▶ Exercise details
Reprint the lines below as they are, minus the pictures.
····················
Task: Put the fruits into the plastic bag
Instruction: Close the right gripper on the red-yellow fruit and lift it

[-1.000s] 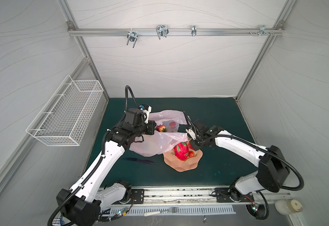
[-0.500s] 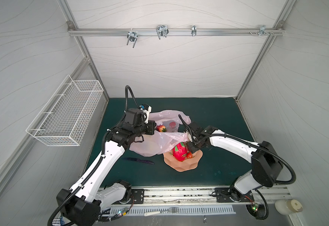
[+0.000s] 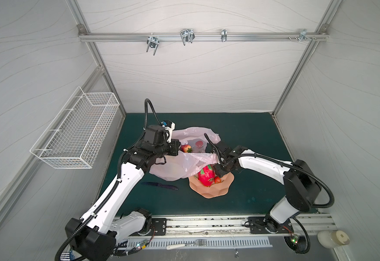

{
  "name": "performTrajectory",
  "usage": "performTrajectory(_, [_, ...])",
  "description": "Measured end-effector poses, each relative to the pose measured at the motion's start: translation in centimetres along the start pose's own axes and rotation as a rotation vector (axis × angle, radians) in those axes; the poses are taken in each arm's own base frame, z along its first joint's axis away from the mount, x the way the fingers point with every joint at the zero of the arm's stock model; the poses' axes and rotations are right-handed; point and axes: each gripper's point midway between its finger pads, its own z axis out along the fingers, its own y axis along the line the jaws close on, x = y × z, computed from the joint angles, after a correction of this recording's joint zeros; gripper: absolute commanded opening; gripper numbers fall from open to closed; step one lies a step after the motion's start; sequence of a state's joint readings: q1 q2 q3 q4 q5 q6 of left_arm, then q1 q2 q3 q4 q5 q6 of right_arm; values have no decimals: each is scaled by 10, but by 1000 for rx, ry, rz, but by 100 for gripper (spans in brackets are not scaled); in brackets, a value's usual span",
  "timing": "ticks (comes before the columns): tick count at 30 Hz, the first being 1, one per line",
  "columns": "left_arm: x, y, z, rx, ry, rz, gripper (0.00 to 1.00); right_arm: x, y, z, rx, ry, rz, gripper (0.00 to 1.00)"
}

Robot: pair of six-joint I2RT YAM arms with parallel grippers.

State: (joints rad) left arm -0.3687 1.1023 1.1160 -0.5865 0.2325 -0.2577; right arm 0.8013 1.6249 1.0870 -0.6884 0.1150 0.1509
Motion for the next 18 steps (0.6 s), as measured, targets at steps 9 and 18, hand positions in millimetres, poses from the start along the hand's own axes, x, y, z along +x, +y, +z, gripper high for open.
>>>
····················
▶ Answer
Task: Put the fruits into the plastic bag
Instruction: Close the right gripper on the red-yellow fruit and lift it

[-1.000s] 
[-0.500s] 
[+0.000s] 

{
  "name": "performTrajectory",
  "usage": "performTrajectory(_, [_, ...])",
  "description": "Measured end-effector poses, each relative to the pose measured at the motion's start: translation in centimetres along the start pose's own axes and rotation as a rotation vector (axis × angle, radians) in those axes; the poses are taken in each arm's own base frame, z along its first joint's axis away from the mount, x the way the fingers point with every joint at the zero of the arm's stock model; the poses' axes and rotations are right-handed; point and axes: each gripper's point midway between its finger pads, its own z axis out along the fingers, its own y axis along the line the jaws close on, x = y × z, computed from the joint angles, after a correction of this recording's joint zeros; gripper: absolute commanded opening; gripper numbers fall from open to closed; step one lies a step after the motion's start; sequence of a state's joint readings: q1 q2 q3 q4 q5 q6 of left_arm, then q1 q2 q3 q4 q5 q6 of right_arm; values have no decimals: each is scaled by 10, but by 1000 for rx, ry, rz, but by 100 for gripper (spans in brackets are not scaled); in brackets, a value's usual span",
  "timing": "ticks (comes before the columns): tick count at 30 Hz, the first being 1, one per line",
  "columns": "left_arm: x, y, z, rx, ry, rz, gripper (0.00 to 1.00); right_arm: x, y, z, rx, ry, rz, gripper (0.00 to 1.00)"
}

Robot: pair of six-joint I2RT YAM arms with parallel grippers.

State: (joints rad) left arm -0.3687 1.1023 1.1160 -0.5865 0.2325 -0.2577; right arm 0.8013 1.6249 1.0870 -0.6884 0.1150 0.1509
Motion for the next 18 steps (0.6 s), as measured, targets at steps 9 and 18, hand positions in millimetres, poses from the start along the hand's own axes, x, y, z along +x, +y, +z, gripper high for open.
>>>

There's nothing left to add to the answer.